A alfabetização é um passo importante no exercício da cidadania. Através da leitura, escrita e compreensão, o indivíduo inicia um processo de trocas culturais, comunicação e acessibilidade a serviços oferecidos por instituições sociais. Mas, e quando a criança é ensinada a ler e escrever em uma língua, e utiliza outra para se comunicar com os demais? Essa é a realidade das pessoas surdas. No ensino tradicional, elas são alfabetizadas em português, mas utilizam a Língua brasileira de sinais (Libras) para se comunicar. Uma alternativa para solucionar essa questão surgiu na década de 1970, na Dinamarca, e se chama SignWriting.

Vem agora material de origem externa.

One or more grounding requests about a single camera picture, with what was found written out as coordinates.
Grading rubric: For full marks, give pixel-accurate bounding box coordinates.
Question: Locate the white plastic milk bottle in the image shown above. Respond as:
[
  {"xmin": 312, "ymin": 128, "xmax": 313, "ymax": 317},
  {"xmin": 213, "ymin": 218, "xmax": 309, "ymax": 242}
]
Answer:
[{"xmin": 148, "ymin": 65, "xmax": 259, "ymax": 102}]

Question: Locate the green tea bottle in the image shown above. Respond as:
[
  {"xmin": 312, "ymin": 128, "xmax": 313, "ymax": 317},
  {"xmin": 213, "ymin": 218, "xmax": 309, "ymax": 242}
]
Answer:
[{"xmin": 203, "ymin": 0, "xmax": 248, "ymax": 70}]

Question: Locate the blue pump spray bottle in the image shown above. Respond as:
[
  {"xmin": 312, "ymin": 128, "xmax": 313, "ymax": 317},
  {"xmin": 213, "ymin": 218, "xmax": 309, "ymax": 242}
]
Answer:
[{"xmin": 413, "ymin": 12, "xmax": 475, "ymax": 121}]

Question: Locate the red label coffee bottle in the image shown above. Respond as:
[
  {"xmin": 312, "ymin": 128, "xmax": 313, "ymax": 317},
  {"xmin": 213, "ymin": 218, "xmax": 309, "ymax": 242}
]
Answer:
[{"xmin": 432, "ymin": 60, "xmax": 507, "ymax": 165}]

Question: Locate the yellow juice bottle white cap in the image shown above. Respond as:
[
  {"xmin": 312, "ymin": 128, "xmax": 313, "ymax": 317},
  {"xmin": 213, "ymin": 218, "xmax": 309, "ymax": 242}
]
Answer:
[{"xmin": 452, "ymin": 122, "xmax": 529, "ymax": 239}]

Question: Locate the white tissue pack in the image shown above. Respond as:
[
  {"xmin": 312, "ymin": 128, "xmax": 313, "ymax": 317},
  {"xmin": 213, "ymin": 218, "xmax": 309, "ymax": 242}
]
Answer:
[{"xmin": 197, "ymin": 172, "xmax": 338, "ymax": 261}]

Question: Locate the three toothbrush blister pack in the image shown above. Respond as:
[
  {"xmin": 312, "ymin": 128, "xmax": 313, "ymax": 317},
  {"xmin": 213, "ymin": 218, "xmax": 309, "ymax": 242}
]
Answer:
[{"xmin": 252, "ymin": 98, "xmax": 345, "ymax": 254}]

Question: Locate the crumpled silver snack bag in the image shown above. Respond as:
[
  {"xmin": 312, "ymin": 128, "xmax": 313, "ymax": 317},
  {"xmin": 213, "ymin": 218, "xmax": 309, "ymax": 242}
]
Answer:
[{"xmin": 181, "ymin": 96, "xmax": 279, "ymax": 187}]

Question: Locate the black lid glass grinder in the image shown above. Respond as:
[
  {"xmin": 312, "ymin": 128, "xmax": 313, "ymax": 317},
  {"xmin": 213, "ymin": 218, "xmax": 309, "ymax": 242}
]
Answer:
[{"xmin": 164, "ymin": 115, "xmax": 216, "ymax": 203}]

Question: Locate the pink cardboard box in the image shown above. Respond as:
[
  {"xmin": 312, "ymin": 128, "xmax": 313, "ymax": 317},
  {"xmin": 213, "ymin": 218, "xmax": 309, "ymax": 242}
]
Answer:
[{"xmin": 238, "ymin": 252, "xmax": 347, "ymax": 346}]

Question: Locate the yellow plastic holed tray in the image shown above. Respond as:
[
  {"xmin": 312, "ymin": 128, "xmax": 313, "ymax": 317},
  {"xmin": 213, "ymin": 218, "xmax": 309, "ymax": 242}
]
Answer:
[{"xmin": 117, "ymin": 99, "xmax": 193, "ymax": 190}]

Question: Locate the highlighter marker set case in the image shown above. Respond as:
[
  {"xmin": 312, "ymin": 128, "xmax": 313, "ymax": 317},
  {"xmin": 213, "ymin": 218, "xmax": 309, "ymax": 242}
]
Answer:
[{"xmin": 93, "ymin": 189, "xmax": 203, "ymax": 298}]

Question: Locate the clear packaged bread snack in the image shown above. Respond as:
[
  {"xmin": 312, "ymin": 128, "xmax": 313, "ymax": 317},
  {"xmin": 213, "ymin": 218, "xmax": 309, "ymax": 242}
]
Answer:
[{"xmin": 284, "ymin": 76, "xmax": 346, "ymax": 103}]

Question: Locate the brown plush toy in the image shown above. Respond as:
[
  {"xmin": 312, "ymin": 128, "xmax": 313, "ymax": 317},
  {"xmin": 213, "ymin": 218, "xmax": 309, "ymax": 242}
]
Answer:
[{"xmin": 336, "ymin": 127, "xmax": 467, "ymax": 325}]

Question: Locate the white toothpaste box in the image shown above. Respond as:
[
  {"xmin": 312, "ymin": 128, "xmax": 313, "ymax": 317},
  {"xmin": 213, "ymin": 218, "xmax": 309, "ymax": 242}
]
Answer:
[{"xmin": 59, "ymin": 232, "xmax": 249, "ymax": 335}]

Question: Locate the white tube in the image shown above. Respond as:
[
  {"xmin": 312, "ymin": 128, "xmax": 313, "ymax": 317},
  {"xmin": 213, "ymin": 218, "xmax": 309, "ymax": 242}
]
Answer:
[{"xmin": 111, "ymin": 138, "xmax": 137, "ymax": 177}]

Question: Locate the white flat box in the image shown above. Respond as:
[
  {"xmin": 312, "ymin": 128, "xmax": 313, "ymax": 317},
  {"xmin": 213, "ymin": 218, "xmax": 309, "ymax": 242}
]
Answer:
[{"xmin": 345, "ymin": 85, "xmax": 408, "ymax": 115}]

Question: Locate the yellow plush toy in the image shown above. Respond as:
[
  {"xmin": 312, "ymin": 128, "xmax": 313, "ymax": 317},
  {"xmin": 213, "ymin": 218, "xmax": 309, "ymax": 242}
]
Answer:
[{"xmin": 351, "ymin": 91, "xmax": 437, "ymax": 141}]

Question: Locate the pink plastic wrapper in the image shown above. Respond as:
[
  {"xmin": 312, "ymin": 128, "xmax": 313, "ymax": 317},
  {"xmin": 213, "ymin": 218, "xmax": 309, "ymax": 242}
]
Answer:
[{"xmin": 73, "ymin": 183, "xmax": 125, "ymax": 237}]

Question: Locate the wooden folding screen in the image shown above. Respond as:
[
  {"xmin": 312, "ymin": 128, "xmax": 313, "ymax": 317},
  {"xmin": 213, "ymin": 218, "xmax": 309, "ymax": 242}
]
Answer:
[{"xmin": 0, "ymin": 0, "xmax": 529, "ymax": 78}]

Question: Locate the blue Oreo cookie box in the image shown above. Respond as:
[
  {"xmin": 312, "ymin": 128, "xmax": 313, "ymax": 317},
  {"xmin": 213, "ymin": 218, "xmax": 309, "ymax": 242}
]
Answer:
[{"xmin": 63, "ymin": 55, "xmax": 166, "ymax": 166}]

O SignWriting é um sistema para escrever a língua gestual, como a língua de sinais. Ele expressa os movimentos e formas das mãos, antes registrados apenas em materiais visuais como vídeos. Desde 1996, a professora Marianne Rossi Stumpf estuda o sistema, e propõe novas formas de inseri-lo no cotidiano de pessoas com deficiência auditiva. Ela, que perdeu a audição com nove anos de idade, é doutora em Informática na Educação pela Universidade Federal do Rio Grande do Sul. Em sua tese, trabalhou com o letramento de crianças surdas, utilizando o SignWriting e a Língua Brasileira de Sinais.
A pesquisadora afirma que houve um desenvolvimento considerável entre as crianças que não “partiram” do português para sua alfabetização. “A criança surda vai se desenvolver a partir da visualidade, ela vai ter o conhecimento e os conceitos a partir do visual. O SignWriting é uma escrita visual, ela vai de acordo com o conhecimento da criança, com as representações simbólicas que a criança faz do mundo” considera Marianne.
No entanto, Marianne lembra que ainda não há um registro, de fato, da língua de sinais, o que leva a existirem diferentes gestos para a mesma palavra ou, ainda, novos sinais serem criados a partir de demandas específicas que vão surgindo. “Na posse da ex-presidente Dilma, não havia um sinal único para ela, já que não era uma pessoa conhecida pela comunidade”, exemplifica a pesquisadora. “No entanto, logo se especificou um sinal próprio para ela. Isso também acontece com novos termos tecnológicos e técnicos”, conclui Marianne.
CELSUL
Na UFSM, Marianne foi palestrante no XII Encontro do Círculo de Estudos Linguísticos do Sul (CELSUL), ocorrido em setembro. Na oportunidade, ela abordou a realidade político-social dos surdos no país, destacando o Instituto Nacional de Educação de Surdos e o Plano Nacional de Educação.
Qual é o papel do Instituto Nacional de Educação de Surdos (INES)?
O INES é o instituto mais antigo que temos no Brasil. Ele tem o curso de Pedagogia bilíngue [português e Libras], tem atendimento precoce em língua de sinais para bebês e ainda tem treinamento da fala oral, que chamamos de oralismo. No entanto, pesquisas já apontam que a percepção máxima da leitura labial é de apenas 20% do que é dito. Os profissionais do INES atuam em vários locais, se deslocando para ensinar. É um trabalho muito grande, com muitos profissionais atuando, além de ser referência na formação de profissionais de outros estados.
Qual é a função do Plano Nacional de Educação (PNE) no contexto brasileiro atual?
O Plano Nacional de Educação abarca a questão da educação bilíngue para surdos. É um plano que orienta os espaços escolares para que eles se tornem bilíngues. As escolas, sejam elas inclusivas ou não, recebem orientações de como proceder. Por exemplo, como trabalhar literatura ou matemática. Existe uma orientação neste documento com relação ao trabalho com a língua de sinais, o incentivo à formação de professores e ao papel dos intérpretes dentro do ambiente educacional.